[[ Data supplied open ]]

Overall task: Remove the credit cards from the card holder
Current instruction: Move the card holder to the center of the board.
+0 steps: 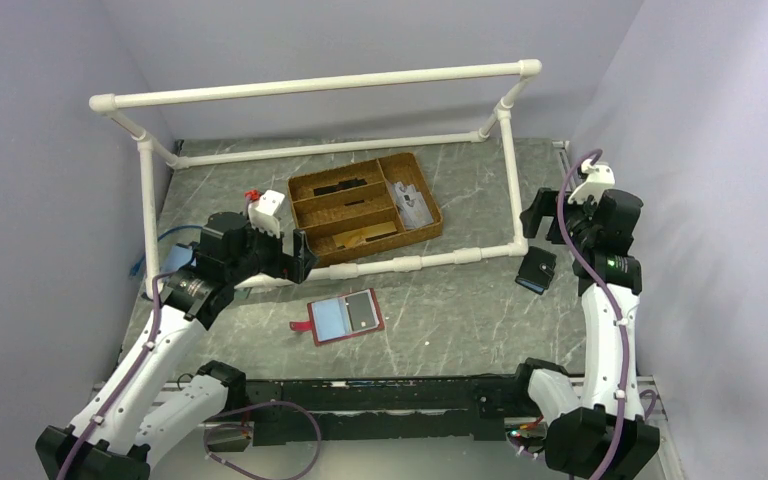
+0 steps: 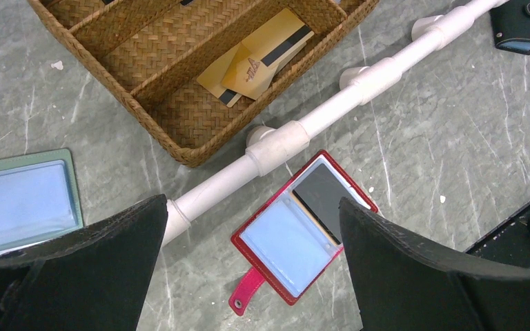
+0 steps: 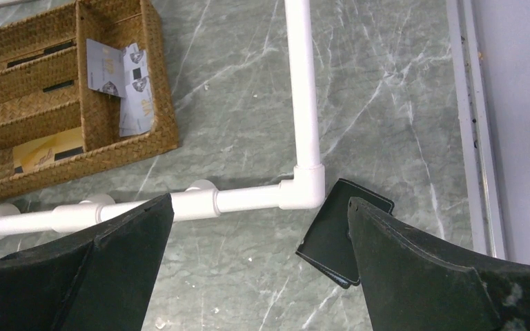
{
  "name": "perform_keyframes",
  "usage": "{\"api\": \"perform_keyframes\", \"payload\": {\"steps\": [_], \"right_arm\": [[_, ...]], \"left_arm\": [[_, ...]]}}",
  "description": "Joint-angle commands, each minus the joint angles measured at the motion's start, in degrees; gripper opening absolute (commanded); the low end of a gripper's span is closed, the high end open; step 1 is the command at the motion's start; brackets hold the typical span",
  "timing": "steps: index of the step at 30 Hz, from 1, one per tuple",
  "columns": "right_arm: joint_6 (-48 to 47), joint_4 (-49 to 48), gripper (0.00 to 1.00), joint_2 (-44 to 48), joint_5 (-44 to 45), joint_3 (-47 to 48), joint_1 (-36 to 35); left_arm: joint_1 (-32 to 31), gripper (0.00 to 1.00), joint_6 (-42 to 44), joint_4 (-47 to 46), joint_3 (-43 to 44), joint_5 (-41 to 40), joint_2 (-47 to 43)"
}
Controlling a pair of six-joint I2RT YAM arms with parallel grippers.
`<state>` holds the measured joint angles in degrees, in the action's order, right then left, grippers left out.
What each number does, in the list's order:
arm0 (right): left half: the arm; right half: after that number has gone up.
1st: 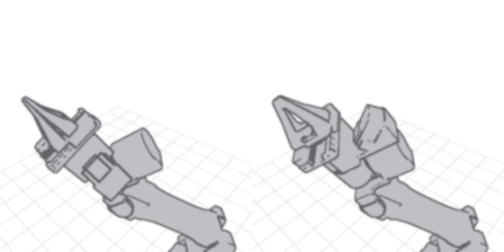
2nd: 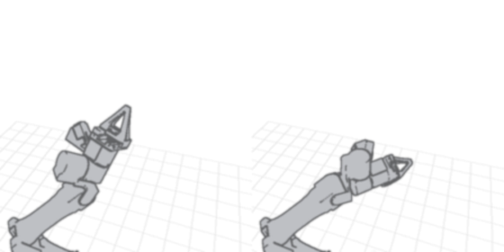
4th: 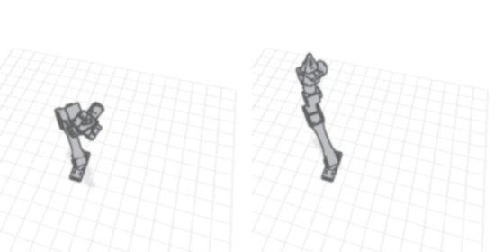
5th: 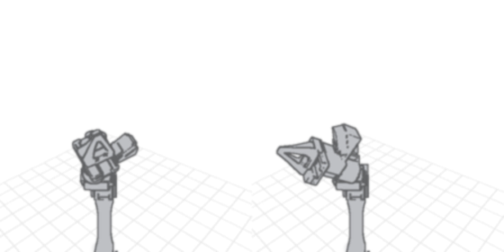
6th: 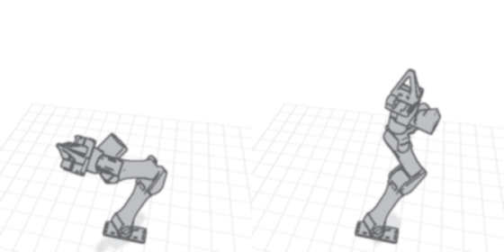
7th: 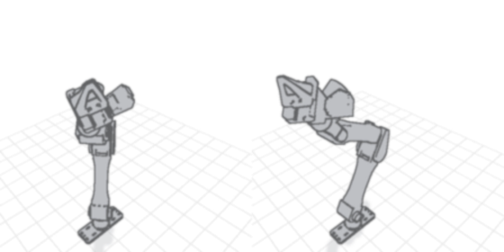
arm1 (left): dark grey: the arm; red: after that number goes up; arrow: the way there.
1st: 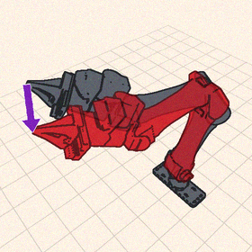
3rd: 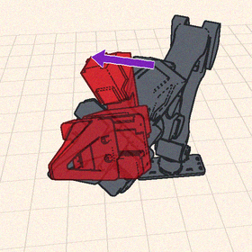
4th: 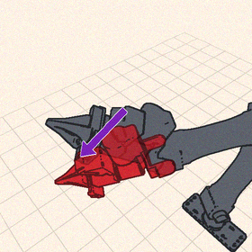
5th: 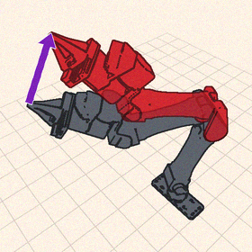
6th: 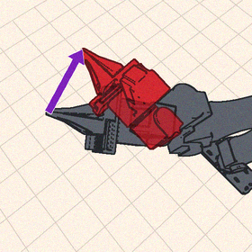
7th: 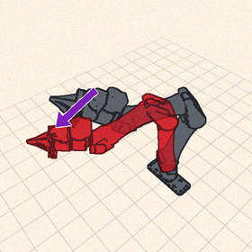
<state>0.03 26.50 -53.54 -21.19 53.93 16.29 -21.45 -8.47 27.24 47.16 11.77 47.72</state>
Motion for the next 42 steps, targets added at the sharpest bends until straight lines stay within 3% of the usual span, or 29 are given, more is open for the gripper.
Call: {"api": "perform_keyframes", "payload": {"steps": [1, 9, 15, 22, 27, 31, 42], "right_arm": [[-2.9, -1.2, 1.00, 0.8, -1.7, -0.3, -0.2], [-26.2, 14.0, 1.00, -8.6, -7.4, 2.4, -0.1], [-37.0, 14.2, 0.99, -14.9, -1.3, -0.5, 2.0], [-52.2, 14.7, 0.98, -27.1, -5.6, 1.2, 11.5], [-54.6, 11.9, 0.97, -35.4, -5.4, 5.1, 12.6], [-50.5, 11.3, 0.95, -42.5, -9.9, 11.7, 13.6], [-47.6, 12.6, 0.89, -51.0, -13.9, 17.5, 12.3]], "left_arm": [[0.3, 0.99, 0.0, -1.7, 0.6, 1.3, -0.2], [0.3, 0.99, 0.0, -2.0, 0.5, 3.4, -0.1], [0.3, 0.99, 0.0, -2.2, 0.2, 4.2, -0.2], [0.3, 0.99, 0.3, -2.2, 0.3, 4.4, -0.2], [0.3, 0.99, 0.5, -2.3, 0.2, 4.1, -0.4], [0.3, 0.99, 0.7, -2.3, 0.1, 3.9, -0.7], [0.3, 0.99, 0.9, -2.3, 0.0, 3.9, -1.0]]}}
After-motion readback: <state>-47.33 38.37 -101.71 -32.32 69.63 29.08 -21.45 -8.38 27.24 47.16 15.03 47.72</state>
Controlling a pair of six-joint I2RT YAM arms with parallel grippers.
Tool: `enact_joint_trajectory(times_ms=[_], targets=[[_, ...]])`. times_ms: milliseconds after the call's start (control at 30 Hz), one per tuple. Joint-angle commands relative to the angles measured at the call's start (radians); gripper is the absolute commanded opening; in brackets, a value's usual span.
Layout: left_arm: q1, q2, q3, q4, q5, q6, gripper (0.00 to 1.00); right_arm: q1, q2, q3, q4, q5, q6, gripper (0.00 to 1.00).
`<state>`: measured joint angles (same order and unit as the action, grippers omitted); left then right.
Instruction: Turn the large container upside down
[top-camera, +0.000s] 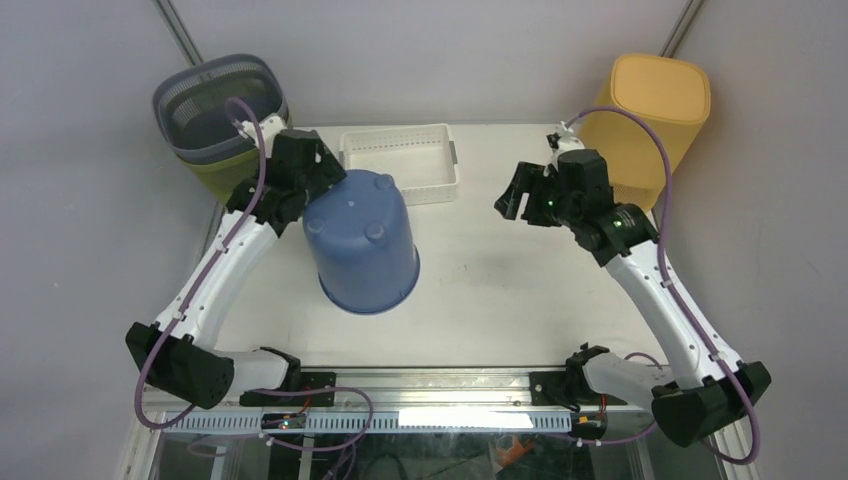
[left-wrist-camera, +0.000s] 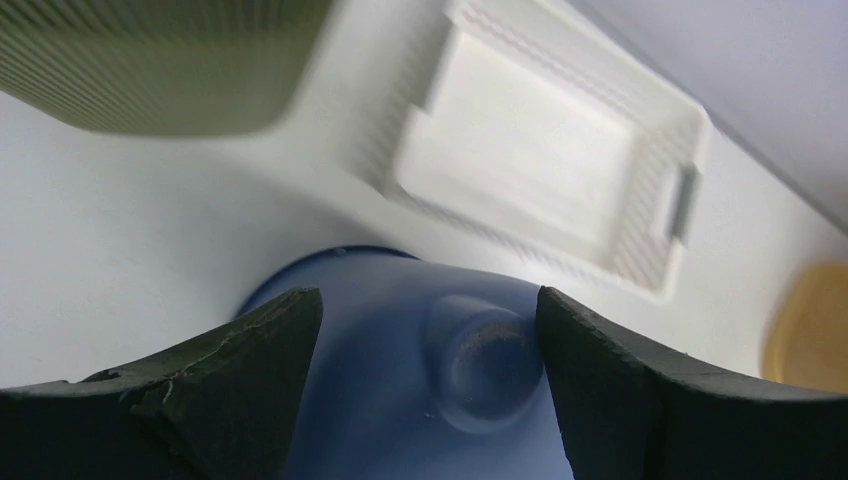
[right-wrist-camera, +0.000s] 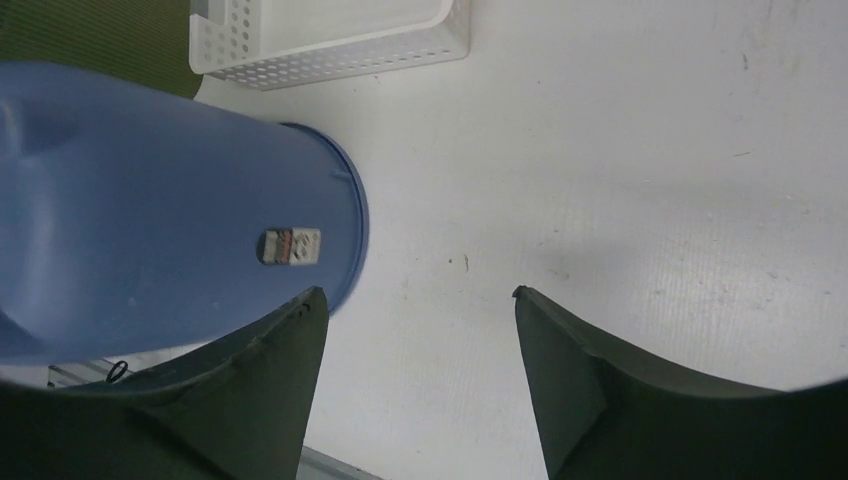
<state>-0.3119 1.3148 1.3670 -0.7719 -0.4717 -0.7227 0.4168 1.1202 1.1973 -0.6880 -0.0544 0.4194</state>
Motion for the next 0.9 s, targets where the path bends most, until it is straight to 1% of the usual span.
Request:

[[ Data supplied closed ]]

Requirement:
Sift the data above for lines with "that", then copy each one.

Output for this task:
arm0 (right): left half: the arm; right half: after that number has gone up.
arm1 (left): dark grey: the arm; red: after that number goes up; arrow: the way there.

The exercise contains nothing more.